Menariknya, Vivo juga menyematkan kamera depan 50MP, langkah yang jelas memanjakan pengguna yang sering selfie maupun video conference berkualitas tinggi. Dalam dunia di mana banyak flagship masih mempertahankan kamera depan 12–32MP, keputusan ini terasa progresif. Kombinasi kamera ZEISS 50MP di belakang dan 50MP di depan menggeser X300E dari sekadar “monster baterai” menjadi kandidat utama bagi kreator konten mobile yang butuh zoom telephoto, rekaman panjang, dan kualitas gambar konsisten dari semua sisi ponsel.

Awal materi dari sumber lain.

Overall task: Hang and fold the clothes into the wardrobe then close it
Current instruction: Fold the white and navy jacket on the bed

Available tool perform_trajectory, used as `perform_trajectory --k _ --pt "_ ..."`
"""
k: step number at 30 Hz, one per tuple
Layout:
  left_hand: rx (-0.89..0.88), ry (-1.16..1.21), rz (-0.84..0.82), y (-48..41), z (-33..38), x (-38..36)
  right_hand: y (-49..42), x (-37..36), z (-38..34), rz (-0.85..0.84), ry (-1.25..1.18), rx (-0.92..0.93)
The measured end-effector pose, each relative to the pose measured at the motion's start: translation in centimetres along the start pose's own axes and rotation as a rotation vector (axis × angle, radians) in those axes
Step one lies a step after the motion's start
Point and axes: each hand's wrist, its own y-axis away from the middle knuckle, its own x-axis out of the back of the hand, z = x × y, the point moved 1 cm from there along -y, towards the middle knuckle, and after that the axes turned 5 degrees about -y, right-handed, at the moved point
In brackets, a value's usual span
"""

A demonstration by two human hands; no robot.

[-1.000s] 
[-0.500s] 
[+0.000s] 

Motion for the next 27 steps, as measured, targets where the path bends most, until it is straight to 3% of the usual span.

Posisi Vivo X300E di Peta Flagship dan Apa yang Patut Diantisipasi
Secara strategis, Vivo X300E adalah pernyataan perang di segmen mid‑flagship hingga premium: baterai 7.200 mAh, layar AMOLED 1.5K, Snapdragon 8 Gen 5, kamera ZEISS 50MP, plus pengisian cepat 90W dijahit dalam bodi 203 gram dengan ketebalan sekitar 7,99 mm. Paket ini nyaris memaksa pesaing meninjau ulang kompromi desain mereka. Ditambah fitur kelas atas seperti sensor sidik jari ultrasonik dalam layar, Face Unlock, infrared blaster, dan beragam sensor, X300E jelas menyasar pengguna produktif sekaligus penikmat hiburan yang menuntut fitur lengkap.

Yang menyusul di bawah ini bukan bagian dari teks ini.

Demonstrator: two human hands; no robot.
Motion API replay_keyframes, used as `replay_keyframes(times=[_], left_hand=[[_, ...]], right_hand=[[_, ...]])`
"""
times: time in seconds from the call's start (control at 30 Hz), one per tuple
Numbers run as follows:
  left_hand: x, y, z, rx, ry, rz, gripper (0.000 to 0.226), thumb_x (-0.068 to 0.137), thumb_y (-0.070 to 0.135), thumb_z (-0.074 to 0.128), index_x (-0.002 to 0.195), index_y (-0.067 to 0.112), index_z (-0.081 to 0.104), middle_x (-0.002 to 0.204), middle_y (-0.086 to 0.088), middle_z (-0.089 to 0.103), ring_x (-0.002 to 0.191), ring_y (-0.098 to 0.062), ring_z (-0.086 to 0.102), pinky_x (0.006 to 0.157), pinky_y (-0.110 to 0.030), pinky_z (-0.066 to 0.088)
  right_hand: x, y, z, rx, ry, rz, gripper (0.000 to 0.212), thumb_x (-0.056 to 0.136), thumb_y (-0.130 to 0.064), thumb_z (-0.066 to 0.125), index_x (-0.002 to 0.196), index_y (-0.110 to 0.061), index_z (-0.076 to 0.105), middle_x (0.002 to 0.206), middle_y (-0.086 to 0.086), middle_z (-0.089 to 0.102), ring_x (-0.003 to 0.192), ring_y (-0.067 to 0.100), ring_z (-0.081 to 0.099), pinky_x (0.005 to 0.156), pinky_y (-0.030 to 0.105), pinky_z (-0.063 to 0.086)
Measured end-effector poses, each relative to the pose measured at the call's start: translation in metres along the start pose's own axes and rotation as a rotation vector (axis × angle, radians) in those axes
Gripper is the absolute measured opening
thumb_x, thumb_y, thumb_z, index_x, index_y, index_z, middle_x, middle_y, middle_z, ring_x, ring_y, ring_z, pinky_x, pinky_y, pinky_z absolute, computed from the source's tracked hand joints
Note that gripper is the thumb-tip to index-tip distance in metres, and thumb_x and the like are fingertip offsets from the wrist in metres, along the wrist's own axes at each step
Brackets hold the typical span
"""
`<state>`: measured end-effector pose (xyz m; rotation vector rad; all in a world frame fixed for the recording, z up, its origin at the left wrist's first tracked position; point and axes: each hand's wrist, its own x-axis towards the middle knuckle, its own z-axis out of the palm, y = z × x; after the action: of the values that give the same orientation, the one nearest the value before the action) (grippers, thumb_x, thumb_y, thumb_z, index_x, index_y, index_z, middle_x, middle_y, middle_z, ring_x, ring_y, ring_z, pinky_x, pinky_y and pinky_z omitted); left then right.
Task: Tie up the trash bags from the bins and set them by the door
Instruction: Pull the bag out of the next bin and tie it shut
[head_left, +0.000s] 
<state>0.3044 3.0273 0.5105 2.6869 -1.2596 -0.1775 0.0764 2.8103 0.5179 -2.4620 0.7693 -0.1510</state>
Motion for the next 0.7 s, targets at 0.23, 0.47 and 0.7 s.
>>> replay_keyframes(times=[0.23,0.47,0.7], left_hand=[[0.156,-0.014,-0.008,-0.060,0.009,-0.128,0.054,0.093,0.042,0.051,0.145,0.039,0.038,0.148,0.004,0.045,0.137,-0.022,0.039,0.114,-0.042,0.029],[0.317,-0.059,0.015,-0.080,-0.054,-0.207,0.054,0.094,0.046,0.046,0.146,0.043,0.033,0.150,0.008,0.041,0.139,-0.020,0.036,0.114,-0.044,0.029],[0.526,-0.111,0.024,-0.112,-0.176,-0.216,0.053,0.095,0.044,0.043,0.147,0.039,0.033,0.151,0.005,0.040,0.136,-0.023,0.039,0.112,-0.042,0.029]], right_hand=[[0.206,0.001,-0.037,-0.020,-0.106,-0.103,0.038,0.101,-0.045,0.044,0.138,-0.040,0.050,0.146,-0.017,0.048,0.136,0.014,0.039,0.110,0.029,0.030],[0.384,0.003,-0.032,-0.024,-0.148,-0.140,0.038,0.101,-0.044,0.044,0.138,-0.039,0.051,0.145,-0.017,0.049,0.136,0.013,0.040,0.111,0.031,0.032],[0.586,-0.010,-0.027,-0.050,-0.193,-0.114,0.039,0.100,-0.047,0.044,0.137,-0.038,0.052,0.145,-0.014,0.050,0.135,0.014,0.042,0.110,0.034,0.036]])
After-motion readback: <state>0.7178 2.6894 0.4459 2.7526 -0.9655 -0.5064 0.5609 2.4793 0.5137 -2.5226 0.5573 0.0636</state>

Pre‑order sudah dibuka melalui kanal resmi, menandakan kepercayaan Vivo bahwa early adopters siap mengadopsi konsep “baterai dulu, kompromi belakangan”. Namun, beberapa hal krusial belum diungkap: harga resmi dan jadwal distribusi global. Ini dua faktor yang akan menentukan apakah X300E sekadar jadi favorit penggemar teknologi atau benar‑benar menggeser pangsa flagship pemain besar lain. Sampai pengumuman 27 Juli digelar, satu kesimpulan sudah jelas: standar flagship baterai besar baru saja dinaikkan, dan sulit dibayangkan konsumen kembali puas pada angka 5.000 mAh setelah melihat apa yang ditawarkan Vivo X300E.